The invention further provides an implantable cardioverter/defibrillator which applies a quantity of electrical energy to a heart to terminate a ventricular arrhythmia. The cardioverter/defibrillator includes a ventricular arrhythmia detector that detects ventricular arrhythmias, an atrial activation detector that detects atrial activations, and a generator that delivers the quantity of electrical energy to the heart responsive to the ventricular arrhythmia detector detecting a ventricular arrhythmia and at a predetermined safe time after detection of an atrial activation by the atrial activation detector.
The present invention still further provides a method of applying a quantity of electrical energy to a heart to terminate an arrhythmia of the heart. The method includes the steps of detecting a ventricular or atrial arrhythmia of the heart, detecting ventricular activations of the heart, and detecting atrial activations of the heart.
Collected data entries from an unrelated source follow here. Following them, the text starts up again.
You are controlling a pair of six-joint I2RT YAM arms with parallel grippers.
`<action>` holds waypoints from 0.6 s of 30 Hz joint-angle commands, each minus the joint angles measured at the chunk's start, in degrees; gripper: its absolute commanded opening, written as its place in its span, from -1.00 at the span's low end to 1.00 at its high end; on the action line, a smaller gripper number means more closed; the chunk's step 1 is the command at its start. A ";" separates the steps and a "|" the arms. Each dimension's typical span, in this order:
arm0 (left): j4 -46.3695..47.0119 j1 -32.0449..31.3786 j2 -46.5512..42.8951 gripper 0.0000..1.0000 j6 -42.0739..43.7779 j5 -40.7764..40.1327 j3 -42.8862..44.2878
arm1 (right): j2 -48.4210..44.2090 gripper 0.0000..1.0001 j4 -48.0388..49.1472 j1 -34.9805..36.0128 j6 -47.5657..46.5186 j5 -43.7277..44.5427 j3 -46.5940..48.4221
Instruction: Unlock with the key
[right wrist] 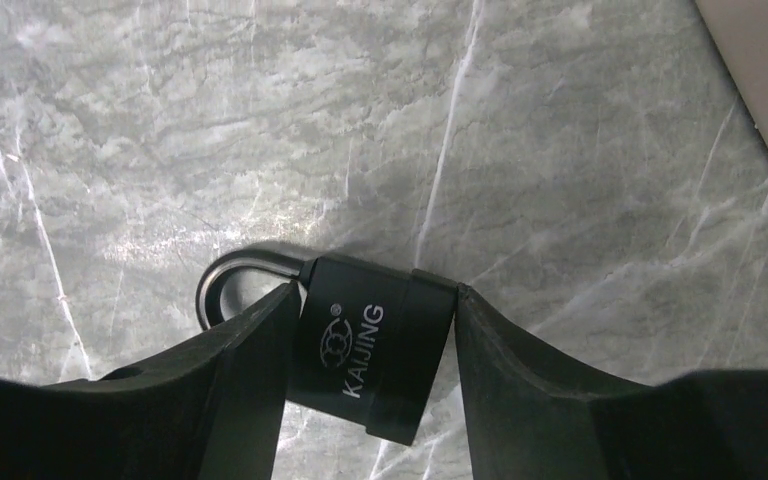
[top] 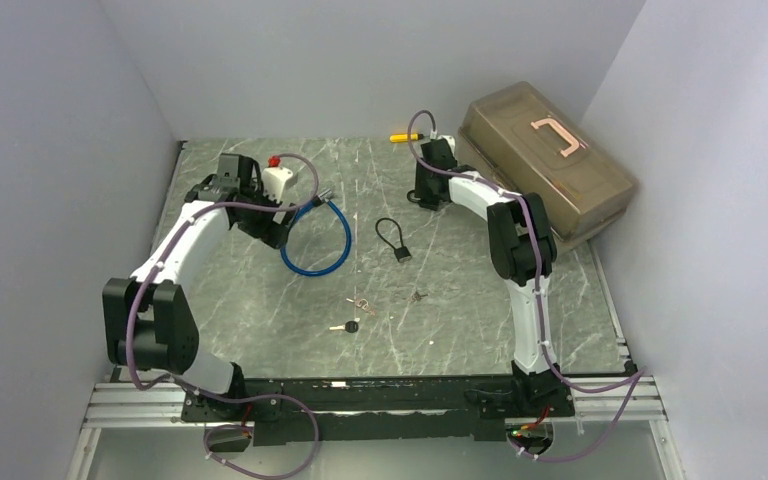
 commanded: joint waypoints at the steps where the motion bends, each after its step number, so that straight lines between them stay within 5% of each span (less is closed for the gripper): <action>1: 5.76 -1.16 2.90 0.98 -1.33 -3.03 3.54 | 0.13 0.06 -0.04 0.26 1.44 -1.48 0.53; 10: 7.97 -2.33 12.55 0.97 -5.04 -5.89 8.53 | -7.87 -0.01 2.94 7.08 5.67 -0.97 -12.90; 18: 13.01 -5.76 12.11 0.97 -1.59 -13.47 -0.20 | -16.76 0.01 5.70 15.62 12.74 1.54 -27.01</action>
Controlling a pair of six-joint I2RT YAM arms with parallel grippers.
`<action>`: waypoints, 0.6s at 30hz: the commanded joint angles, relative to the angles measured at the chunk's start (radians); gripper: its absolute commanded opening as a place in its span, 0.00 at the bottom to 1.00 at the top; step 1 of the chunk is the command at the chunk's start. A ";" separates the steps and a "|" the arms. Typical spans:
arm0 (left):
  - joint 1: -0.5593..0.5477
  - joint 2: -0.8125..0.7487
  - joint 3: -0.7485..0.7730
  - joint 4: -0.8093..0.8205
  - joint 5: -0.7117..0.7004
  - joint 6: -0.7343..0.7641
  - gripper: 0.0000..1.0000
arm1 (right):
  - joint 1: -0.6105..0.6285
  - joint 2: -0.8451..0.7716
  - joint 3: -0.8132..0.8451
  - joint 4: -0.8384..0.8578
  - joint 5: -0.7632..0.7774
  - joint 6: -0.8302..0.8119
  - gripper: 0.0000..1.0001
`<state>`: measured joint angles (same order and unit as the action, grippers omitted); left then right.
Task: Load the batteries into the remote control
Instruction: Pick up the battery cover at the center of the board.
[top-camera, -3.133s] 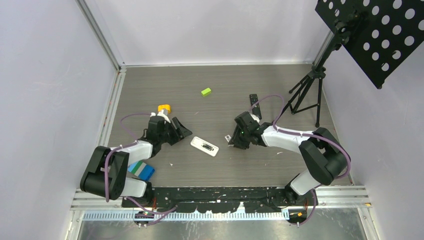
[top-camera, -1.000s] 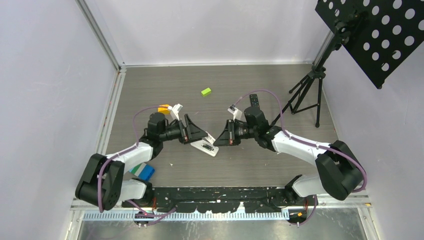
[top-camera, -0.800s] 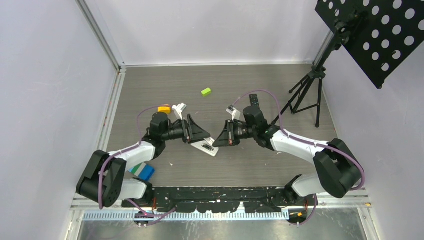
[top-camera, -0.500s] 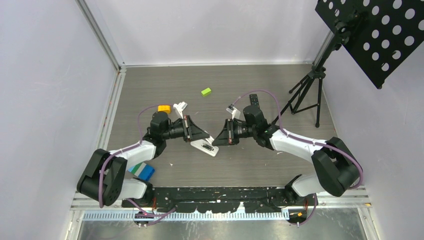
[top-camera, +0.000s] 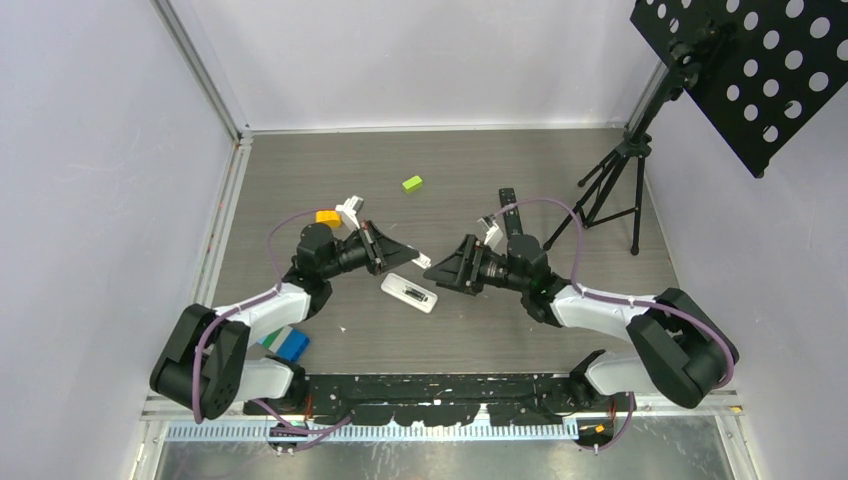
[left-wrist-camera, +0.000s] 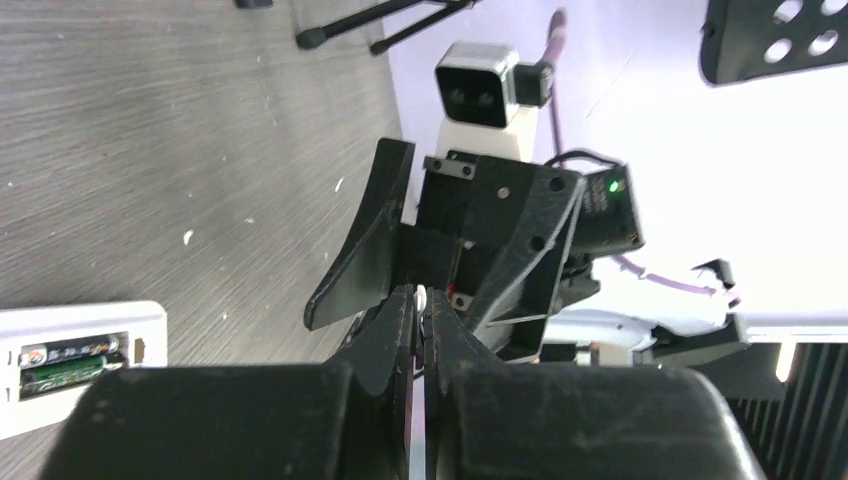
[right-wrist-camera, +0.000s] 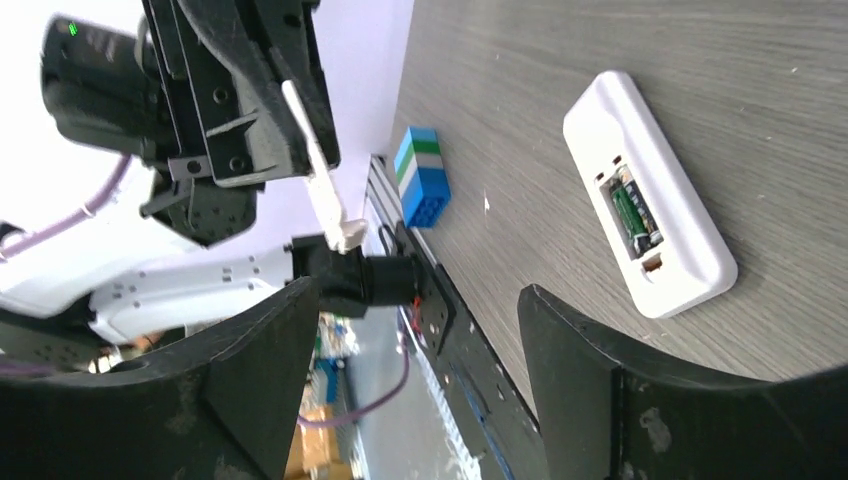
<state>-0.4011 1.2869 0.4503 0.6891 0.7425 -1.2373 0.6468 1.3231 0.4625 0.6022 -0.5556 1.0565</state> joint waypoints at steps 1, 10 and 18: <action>-0.007 -0.042 -0.030 0.141 -0.119 -0.135 0.00 | 0.022 -0.004 -0.031 0.279 0.147 0.141 0.73; -0.010 -0.058 -0.035 0.144 -0.144 -0.175 0.00 | 0.050 0.082 -0.014 0.462 0.195 0.231 0.67; -0.011 -0.062 -0.035 0.145 -0.137 -0.176 0.00 | 0.053 0.164 -0.007 0.552 0.218 0.272 0.44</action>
<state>-0.4065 1.2522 0.4183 0.7734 0.6094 -1.4101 0.6937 1.4536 0.4301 1.0077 -0.3714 1.2984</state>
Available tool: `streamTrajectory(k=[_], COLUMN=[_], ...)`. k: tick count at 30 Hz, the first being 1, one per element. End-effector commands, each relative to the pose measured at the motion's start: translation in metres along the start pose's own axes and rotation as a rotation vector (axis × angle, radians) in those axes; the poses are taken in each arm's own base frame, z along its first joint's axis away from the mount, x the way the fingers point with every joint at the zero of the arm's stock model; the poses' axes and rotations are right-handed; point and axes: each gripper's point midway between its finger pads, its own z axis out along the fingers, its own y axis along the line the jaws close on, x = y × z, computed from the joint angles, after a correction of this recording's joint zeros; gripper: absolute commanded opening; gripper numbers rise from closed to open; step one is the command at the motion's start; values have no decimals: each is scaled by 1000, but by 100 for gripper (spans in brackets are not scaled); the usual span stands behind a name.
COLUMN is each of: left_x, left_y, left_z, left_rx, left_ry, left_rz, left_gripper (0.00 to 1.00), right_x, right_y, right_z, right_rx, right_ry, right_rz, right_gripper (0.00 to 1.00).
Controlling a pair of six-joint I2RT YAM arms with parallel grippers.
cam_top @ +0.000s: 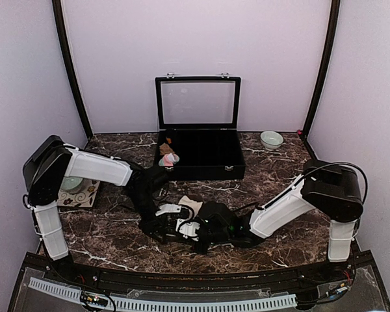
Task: Roll the socks
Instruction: Roll the sock at the center of the board.
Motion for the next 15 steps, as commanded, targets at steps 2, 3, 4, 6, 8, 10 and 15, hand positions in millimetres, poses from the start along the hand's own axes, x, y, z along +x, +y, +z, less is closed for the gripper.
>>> streamTrajectory(k=[2,3,4,6,8,10,15], left_x=[50,52,55,58,62,61,42], left_y=[41,41,41,42,40,37,11], left_z=[-10,-14,-18,-26,-29,-35,-48], left_rx=[-353,-377,-395,-432,-451,-472,-434], left_ry=[122,107,89,55,39,15,-79], left_rz=[-4,-3,-7,-13,-6,22,130], left_gripper=[43,44,45,47,48,48,48], right_x=[57,62,66,74,80,87,110], right_y=[24,25,26,28,27,27,24], right_z=[3,3,3,1,-1,-3,-7], right_rx=[-133,-143,-150,-166,-177,-192,-185], right_ry=[157,171,185,202,215,236,315], right_rz=[207,230,253,290,330,367,482], right_gripper=[0,0,0,0,0,0,0])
The method further includes the steps of keeping a first time from each detected ventricular activation after the detection of the arrhythmia of the heart, keeping a second time from each detected atrial activation after the detection of the arrhythmia of the heart, and applying the quantity of electrical energy to the heart after detecting the arrhythmia of the heart and responsive to the first kept time and the second kept time.
In accordance with a further aspect of the present invention, the first kept time and the second kept time extend through vulnerable intervals corresponding to vulnerable periods of the ventricles and atria respectively, and application of the quantity of electrical energy to the heart is withheld when one of the kept times is in a vulnerable interval.
In accordance with further aspects of the present invention, the first kept time and the second kept time extend through safe intervals corresponding to absolute refractory and rest periods of the ventricles and atria respectively and the quantity of electrical energy is applied to the heart when both of the kept times are in one of the safe intervals.
The invention still further provides a method of applying a quantity of electrical energy to a heart to terminate a ventricular arrhythmia including the steps of detecting a ventricular arrhythmia of the heart, detecting atrial activations of the heart, and delivering the quantity of electrical energy to the heart after detecting the ventricular arrhythmia and a predetermined time after detecting an atrial activation.